Try it: Each line of the data below that carries the word "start" needs to be copied.

--

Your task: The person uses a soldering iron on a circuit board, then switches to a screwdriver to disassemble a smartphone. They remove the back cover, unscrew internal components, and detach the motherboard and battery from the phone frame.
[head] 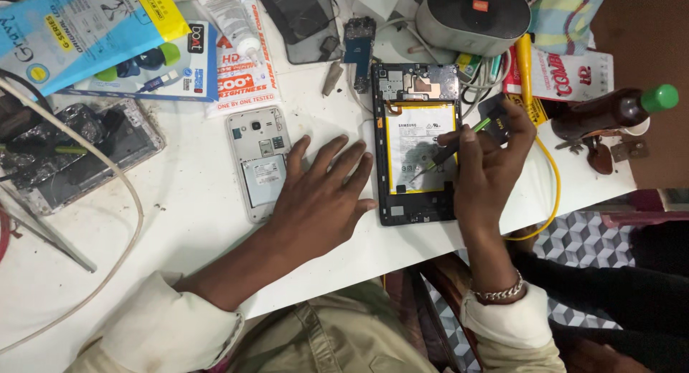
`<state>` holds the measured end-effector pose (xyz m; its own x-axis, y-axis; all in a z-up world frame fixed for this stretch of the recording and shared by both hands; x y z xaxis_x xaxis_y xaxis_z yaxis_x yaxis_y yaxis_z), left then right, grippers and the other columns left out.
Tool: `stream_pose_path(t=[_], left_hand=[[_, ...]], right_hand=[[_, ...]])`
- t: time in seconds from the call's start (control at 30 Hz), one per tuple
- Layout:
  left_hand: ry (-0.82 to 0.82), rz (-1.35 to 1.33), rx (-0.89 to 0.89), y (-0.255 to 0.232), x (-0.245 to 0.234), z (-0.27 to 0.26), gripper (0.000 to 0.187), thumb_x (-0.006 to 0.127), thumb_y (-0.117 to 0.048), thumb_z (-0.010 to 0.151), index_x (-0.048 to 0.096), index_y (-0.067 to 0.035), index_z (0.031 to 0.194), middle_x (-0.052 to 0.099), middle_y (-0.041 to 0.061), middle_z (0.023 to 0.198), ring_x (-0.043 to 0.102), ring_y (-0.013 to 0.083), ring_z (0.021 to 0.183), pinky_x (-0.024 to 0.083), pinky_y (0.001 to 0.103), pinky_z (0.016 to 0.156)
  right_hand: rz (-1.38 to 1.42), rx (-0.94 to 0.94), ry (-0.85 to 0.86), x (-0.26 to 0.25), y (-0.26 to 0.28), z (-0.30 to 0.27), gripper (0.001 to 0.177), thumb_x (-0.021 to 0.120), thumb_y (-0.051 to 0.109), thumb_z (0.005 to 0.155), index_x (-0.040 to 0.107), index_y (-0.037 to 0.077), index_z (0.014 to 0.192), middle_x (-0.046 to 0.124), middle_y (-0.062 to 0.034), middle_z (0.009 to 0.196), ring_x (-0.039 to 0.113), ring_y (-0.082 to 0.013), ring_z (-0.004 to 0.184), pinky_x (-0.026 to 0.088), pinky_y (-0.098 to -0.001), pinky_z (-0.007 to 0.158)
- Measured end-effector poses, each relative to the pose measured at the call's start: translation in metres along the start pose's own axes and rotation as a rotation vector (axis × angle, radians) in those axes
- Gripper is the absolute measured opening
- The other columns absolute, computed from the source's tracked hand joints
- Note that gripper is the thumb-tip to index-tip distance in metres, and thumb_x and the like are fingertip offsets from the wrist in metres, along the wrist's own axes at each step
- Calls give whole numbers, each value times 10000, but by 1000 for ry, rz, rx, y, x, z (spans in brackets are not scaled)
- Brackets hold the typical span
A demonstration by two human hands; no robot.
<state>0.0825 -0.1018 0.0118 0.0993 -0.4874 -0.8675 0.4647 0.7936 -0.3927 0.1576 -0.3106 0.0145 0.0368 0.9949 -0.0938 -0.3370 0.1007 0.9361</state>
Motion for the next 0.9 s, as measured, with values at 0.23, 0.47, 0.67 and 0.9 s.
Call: stream_pose_path(t=[0.23, 0.47, 0.67, 0.9], left_hand=[[7, 15, 8, 2, 3, -1, 583, 660, -375, 929, 606, 45, 1329, 536, 159, 1474, 419, 311, 1402, 183, 661, 1141], [2, -19, 26, 1, 3, -1, 611, 674, -391, 921, 598, 52, 1335, 522, 189, 1488, 410, 334, 1412, 235, 623, 1135], [4, -77, -1, 2, 1, -1, 664, 694, -429, 907, 578, 62, 1338, 523, 203, 1470, 407, 351, 1415, 243, 592, 1162], [8, -191, -64, 8, 3, 1, 798, 693, -473, 897, 486, 81, 1432, 516, 242, 1446, 405, 375, 1412, 233, 585, 1183]], right_hand=[[64, 3, -12, -2, 1, -6, 448, 541, -12, 1150, 265, 25, 1501, 637, -163, 1163, 732, -189, 936, 585, -282, 913], [-10, -6, 10, 8, 7, -13, 441, 556, 1, 1160, 279, 35, 1502, 635, -153, 1146, 733, -203, 928, 540, -244, 797], [-91, -8, 55, 15, 13, -20, 451, 567, 16, 1166, 261, 45, 1496, 622, -143, 1156, 751, -213, 971, 570, -255, 804], [-9, -23, 35, 17, 17, -29, 434, 546, 1, 1173, 266, 41, 1503, 568, -168, 1272, 737, -218, 932, 601, -311, 930]])
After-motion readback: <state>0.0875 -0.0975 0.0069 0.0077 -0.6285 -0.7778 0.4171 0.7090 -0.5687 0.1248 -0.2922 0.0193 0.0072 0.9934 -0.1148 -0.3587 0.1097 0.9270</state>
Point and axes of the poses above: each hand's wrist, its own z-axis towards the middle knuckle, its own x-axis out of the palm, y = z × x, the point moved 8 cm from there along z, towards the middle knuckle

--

Solution:
- t: time in seconds from the call's start (control at 30 Hz), one per tuple
- Measured end-effector poses, each relative to the pose measured at the call's start: translation in metres along the start pose's own axes and rotation as a rotation vector (axis × angle, radians) in those axes

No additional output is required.